Entonces sucedió que mi padre recayó en su alcoholismo. Sus ahorros estaban
menguando. Yo me había ido a vivir solo y no había nadie cercano para controlarlo.
Con el tipo de vida que llevaba pronto acabaría en el cementerio junto a sus otros
familiares alcohólicos. Hans y mi madre decidieron ayudarlo. Lo internaron en un
centro de rehabilitación. La situación económica de Hans había mejorado. Ahora tenía
su propia mecánica. Se hizo cargo de los gastos.
Tocan la puerta y es Hans. Trae dos botellas de champán, una en cada mano, pero no
viene con mi madre.
Luego de saludarnos nos dice que estuvo a punto de golpearla. Él encontró una carta
que le había dado un amigo del trabajo. Mi madre no tuvo nada que decir y se encerró
en el baño.
Mi padre dice que no importa, ya pasará. Saca unas copas y abre el champán con prisa.
El corcho sale disparado haciendo un ruido festivo y se estrella contra el techo.
Bebemos. Hans dice felices cincuenta y ocho primaveras. Se terminan las botellas y
parecen algo mareados. Yo no quise beber. Hans no tiene apetito, pero propone ir a
caminar por la plaza. Entonces salimos.
Pocos autos cruzan la avenida a esta hora.
Las luces de los postes se ven lejanas, más lejanas aún que las estrellas. No hay
estrellas. Y el cielo parece más bajo que nunca.
Las palmeras siguen ahí. En mis recuerdos de niñez me veo caminando por esas calles,
de la mano de mis padres. Y las palmeras sucediéndose a cada paso que damos. Justo
como ahora.
Llegamos a la plaza. Ellos parecen agotados. Se sientan en una banca y yo permanezco
de pie. Hans sabe que inevitablemente terminarán bebiendo en alguna cantina cercana.
Es cumpleaños de mi padre y su deseo es beber. Siempre lo ha sido. Miro la estatua del
inca.

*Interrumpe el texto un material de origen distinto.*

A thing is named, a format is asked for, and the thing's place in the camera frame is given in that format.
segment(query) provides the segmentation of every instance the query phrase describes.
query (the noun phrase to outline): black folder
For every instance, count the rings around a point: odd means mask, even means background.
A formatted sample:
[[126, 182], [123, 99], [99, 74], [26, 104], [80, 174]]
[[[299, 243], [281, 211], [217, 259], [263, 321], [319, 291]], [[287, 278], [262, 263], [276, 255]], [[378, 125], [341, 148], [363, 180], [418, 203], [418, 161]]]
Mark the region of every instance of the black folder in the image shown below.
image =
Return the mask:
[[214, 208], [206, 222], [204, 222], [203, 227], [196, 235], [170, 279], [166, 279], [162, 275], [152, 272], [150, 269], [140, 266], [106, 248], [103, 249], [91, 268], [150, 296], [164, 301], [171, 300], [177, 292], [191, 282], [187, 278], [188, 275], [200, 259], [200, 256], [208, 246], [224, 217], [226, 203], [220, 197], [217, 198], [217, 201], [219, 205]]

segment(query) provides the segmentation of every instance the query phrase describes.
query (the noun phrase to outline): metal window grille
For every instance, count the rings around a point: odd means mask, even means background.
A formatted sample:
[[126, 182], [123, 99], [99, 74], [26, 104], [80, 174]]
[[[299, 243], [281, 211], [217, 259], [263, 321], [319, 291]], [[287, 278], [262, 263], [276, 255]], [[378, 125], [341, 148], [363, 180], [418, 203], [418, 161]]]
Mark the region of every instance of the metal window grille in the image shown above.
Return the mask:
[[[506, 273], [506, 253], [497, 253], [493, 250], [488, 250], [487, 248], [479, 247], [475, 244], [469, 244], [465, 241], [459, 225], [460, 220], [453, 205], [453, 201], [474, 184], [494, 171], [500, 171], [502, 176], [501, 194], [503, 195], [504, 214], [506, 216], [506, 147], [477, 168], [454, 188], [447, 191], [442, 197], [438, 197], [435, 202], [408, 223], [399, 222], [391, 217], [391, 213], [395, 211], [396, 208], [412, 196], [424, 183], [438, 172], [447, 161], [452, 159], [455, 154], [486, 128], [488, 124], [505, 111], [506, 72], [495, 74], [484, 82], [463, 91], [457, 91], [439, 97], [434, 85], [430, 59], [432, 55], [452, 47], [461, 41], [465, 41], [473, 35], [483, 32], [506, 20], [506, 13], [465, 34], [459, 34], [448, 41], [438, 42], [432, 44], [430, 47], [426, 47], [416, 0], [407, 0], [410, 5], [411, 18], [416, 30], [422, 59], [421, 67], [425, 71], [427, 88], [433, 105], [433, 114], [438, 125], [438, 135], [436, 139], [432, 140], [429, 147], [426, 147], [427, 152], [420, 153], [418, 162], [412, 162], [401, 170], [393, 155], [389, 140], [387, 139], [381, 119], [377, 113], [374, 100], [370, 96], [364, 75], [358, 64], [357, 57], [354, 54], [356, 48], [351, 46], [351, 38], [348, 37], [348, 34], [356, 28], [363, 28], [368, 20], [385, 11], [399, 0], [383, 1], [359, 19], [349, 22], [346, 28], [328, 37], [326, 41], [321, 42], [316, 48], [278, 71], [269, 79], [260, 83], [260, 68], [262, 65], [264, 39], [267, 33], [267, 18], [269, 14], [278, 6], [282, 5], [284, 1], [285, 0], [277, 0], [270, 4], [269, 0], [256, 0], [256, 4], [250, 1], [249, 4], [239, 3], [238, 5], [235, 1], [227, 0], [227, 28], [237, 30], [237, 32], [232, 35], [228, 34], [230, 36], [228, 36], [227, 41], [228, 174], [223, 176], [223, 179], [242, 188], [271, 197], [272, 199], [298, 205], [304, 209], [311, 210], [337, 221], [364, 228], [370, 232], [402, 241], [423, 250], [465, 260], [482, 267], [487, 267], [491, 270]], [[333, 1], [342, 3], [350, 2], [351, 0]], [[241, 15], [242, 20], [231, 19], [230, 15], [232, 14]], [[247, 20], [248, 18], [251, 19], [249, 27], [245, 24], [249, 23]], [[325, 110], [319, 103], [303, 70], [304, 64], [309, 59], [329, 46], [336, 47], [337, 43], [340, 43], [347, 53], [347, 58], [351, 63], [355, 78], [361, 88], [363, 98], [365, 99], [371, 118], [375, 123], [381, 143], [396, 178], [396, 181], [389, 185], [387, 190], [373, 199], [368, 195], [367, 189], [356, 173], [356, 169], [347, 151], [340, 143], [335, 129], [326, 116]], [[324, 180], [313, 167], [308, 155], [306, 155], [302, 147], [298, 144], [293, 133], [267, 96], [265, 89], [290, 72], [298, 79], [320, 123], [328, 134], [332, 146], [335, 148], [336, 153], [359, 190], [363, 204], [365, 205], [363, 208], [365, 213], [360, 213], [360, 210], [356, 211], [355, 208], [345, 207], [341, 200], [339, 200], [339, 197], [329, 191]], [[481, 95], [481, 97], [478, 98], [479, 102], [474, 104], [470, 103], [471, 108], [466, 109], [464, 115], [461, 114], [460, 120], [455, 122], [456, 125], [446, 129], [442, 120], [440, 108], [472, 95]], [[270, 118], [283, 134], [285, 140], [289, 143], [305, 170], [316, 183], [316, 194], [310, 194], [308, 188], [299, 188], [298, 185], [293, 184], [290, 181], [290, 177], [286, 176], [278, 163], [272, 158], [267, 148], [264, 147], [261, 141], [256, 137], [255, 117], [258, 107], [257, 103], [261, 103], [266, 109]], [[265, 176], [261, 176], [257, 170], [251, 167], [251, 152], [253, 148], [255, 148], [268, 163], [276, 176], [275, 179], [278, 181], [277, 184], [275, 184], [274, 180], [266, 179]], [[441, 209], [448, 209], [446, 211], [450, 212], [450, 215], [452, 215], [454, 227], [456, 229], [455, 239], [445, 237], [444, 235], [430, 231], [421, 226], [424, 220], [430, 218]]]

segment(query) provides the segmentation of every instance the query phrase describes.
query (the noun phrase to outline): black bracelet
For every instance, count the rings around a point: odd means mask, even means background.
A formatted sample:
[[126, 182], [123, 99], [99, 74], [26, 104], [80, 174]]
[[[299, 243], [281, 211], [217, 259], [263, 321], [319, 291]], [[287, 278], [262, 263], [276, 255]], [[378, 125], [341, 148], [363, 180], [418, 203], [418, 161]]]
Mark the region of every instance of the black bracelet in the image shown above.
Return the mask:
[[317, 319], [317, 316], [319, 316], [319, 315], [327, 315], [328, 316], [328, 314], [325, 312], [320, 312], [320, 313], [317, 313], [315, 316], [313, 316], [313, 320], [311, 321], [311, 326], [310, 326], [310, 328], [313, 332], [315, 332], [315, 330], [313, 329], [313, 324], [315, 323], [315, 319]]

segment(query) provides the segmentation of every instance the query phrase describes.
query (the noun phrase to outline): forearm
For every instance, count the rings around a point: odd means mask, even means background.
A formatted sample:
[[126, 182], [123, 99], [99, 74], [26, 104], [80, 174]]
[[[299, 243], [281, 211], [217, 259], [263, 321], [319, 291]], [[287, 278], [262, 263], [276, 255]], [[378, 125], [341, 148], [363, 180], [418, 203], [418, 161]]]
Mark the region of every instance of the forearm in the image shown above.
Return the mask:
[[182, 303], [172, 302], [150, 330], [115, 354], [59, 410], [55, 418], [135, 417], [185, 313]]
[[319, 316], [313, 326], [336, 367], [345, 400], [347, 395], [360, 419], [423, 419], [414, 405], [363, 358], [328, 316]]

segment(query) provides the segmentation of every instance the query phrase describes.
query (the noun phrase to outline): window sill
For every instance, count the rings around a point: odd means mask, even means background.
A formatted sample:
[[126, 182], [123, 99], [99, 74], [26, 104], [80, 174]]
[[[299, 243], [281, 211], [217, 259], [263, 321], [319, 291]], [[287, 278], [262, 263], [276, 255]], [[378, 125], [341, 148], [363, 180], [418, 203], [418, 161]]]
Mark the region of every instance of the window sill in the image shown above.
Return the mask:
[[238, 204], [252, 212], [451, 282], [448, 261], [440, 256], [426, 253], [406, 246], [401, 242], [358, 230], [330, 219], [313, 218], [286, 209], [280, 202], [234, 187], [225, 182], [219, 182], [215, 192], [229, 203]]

Hans se frota las manos aunque no hace frío.
—Me voy a separar de Charo— dice. —La muy puta. Me está matando con todo esto.
Ya no lo soporto. La dejo.
—Déjala— dice mi padre. —Quizá se junte con el otro. Así seríamos tres amigos.
Podríamos vivir todos en mi departamento. Es cuestión de acomodarse. Y cuando me
emborrache ya no tendrías que cargarme tú solo.
Hablan de mi madre como si no estuviera con ellos, pienso.
—Qué te parece, Chicho— dice mi padre. — ¿Volverías a casa? Seríamos una familia.
Podrías traer a tu novia.
—Me gustan los hombres, papá— le digo.
Mi padre me mira. Hans mira a mi padre. Una mujer que cruza frente a nosotros nos
mira a los tres. Por fin dice:
—Entonces a tu novio. Da lo mismo, hijo.
Les digo que mañana tengo que trabajar. Nos despedimos. Hans me ofrece su impecable
muñeca. Mi padre me da un beso en la mejilla y unas palmadas en la espalda. Luego sus
rollizos cuerpos son tragados fácilmente por las sombras.
Quizá papá tenga que volver al centro de rehabilitación, pienso.
Yo vuelvo tras mis pasos y me pongo a contar las viejas palmeras. Cincuenta y ocho
Nunca hubiera creído que fuesen tantas.